As a long-term holder of IBM's (NYSE:IBM) common stock, I became concerned about IBM's business model after the two recent earnings misses. I began my research aiming to determine whether or not the public cloud was the hidden cause behind IBM's poor results.
The public cloud is a relatively new and powerful enterprise computing concept whereby clouds are built by Service Providers, provided to enterprise customers offsite and these customers are charged a "usage only" rate.
The public cloud movement is lead by Amazon (NASDAQ:AMZN). Amazon developed the idea from its excess computing capacity which was created to handle Black Friday and the holiday shopping season. Since Amazon was not using the massive spare capacity during the balance of the year, they began selling the excess capacity to businesses.
Giants such as Google (NASDAQ:GOOG) and Microsoft (NASDAQ:MSFT) have also created public cloud offerings for enterprise customers. The competition amongst these participants is essentially commoditizing enterprise computing and driving down prices.
According to a research note, The Clouds Part Implications of It-as-a-Service provided by John Roy, PhD, at UBS, the Client-Server Era is over, and the new IT-as-a-Service Era is being ushered in by the Cloud.
After speaking with Mr. Roy, I learned more about the public cloud. The public cloud is an efficient and cost effective computing model for start-up enterprises and businesses conducting most of their business over the web, the latter being businesses like Amazon or Facebook (NASDAQ:FB). However, according to Mr. Roy, as businesses grow, the need for data safety and reliability will most likely lead companies to adapt a hybrid model.
Mr. Roy pointed to Salesforce.com (NYSE:CRM) as an example of the Hybrid approach. Salesforce.com prides itself on being a quintessential cloud company. Salesforce.com even has both a cloud and a no software moniker in the company logo! Yet because data is essential to Salesforce.com's customers, and ultimately to Salesforce.com's business model, Saleforce.com has built its own private cloud, utilizing a public/private cloud hybrid model.
According to John Roy, "As far a pricing the two alternatives (public vs. private cloud), due to the uptime, recovery and regulatory requirements of enterprises building out on the public cloud, achieving the same level of functionality as the private cloud would cost you an arm and a leg."
In addition to Google and Microsoft, Oracle (NASDAQ:ORCL), Facebook, EMC (EMC), Dell (NASDAQ:DELL), Cisco (NASDAQ:CSCO), HP (NYSE:HPQ), Verizon (NYSE:VZ) and many others have been positioning the companies for the Cloud.
According to the UBS research note, IBM is positioned to move in all directions, with public, private and hybrid cloud offerings.

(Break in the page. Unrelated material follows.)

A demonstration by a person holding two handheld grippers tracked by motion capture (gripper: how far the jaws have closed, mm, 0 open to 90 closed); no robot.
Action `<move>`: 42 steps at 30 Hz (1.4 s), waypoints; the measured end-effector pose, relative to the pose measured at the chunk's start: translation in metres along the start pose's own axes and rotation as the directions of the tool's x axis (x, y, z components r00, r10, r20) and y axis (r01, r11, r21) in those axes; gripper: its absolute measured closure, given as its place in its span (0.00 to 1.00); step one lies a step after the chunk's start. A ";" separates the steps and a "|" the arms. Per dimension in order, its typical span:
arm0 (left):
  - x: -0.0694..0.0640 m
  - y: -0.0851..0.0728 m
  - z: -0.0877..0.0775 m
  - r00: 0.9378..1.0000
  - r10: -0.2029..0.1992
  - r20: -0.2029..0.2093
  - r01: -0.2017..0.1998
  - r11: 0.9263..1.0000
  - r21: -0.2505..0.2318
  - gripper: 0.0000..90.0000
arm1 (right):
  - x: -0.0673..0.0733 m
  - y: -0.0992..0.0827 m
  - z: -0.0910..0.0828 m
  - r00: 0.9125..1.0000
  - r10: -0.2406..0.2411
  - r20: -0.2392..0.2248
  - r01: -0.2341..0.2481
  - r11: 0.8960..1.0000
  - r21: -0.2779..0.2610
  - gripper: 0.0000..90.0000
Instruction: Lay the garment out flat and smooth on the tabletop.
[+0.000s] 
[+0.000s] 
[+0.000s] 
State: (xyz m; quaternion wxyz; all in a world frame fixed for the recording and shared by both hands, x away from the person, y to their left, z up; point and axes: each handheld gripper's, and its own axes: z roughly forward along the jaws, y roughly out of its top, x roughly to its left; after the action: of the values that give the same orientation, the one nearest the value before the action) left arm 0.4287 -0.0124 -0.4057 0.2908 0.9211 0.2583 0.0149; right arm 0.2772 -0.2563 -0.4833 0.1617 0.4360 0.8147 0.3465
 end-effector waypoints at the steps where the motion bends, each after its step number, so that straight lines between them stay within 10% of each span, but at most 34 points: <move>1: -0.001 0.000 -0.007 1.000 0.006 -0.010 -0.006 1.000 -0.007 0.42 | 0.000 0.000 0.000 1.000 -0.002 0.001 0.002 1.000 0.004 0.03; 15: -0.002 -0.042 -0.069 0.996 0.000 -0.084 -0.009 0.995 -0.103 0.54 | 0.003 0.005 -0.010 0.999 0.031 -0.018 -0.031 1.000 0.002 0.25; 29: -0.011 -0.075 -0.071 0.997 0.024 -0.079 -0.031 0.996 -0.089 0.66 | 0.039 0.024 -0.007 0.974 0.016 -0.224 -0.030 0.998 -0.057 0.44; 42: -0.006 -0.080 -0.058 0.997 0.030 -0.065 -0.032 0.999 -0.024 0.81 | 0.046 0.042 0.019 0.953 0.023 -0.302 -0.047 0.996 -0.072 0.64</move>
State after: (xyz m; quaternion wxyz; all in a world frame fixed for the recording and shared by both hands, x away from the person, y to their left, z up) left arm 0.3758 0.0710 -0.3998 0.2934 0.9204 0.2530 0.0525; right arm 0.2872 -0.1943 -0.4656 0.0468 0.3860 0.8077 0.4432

The UBS research note discussed several other important technical issues that will be sorted out in the coming years as enterprise customers make their IT decisions. Readers with further interest are encouraged to learn more about Open Stack, Horizontal Stack and Vertical Stack.
The public cloud is pressuring IBM's service contract margins, and the commoditization of infrastructure in the cloud is putting pressure on IBM's hardware margins.
The combination of lower selling prices (service and hardware) and unexecuted contracts, possibly due to customers educating themselves on their cloud options, appear to be behind IBM's recent poor revenue results.
There is an enormous opportunity for IBM as enterprises transition into the cloud. IBM will have an opportunity to work with customers who wish to build internal private clouds. IBM can also support companies moving towards the public cloud as they have done with IBM SmartCloud for Avnet's Cloud Solutions in India. And IBM can offer customers hybrid solutions.
The competition is fierce. IBM's customers have choices, and IBM's customers do not necessarily have to utilize IBM for the entire computing architecture and infrastructure as they have in the past, which opens the door to competitors.
It is essential that IBM appreciate its existing customer relationships and continue to develop new business relationships. In order for IBM to remain relevant, the company must execute in the IT-as-a-Service Era with excellence in both sales and service.
The bottom line, while IBM does face some margin pressure from the transition to the cloud, the cloud is providing IBM an opportunity for future business. IBM has offerings to meet the customer needs in public, private or hybrid cloud adaptation. $100 billion in annual revenue ain't what it used to be, competitors are gaining on IBM. Customer focus (listening, understanding, adapting and servicing with excellence) and execution is the key to IBM's future.
Disclosure: I am long IBM. I wrote this article myself, and it expresses my own opinions. I am not receiving compensation for it (other than from Seeking Alpha). I have no business relationship with any company whose stock is mentioned in this article.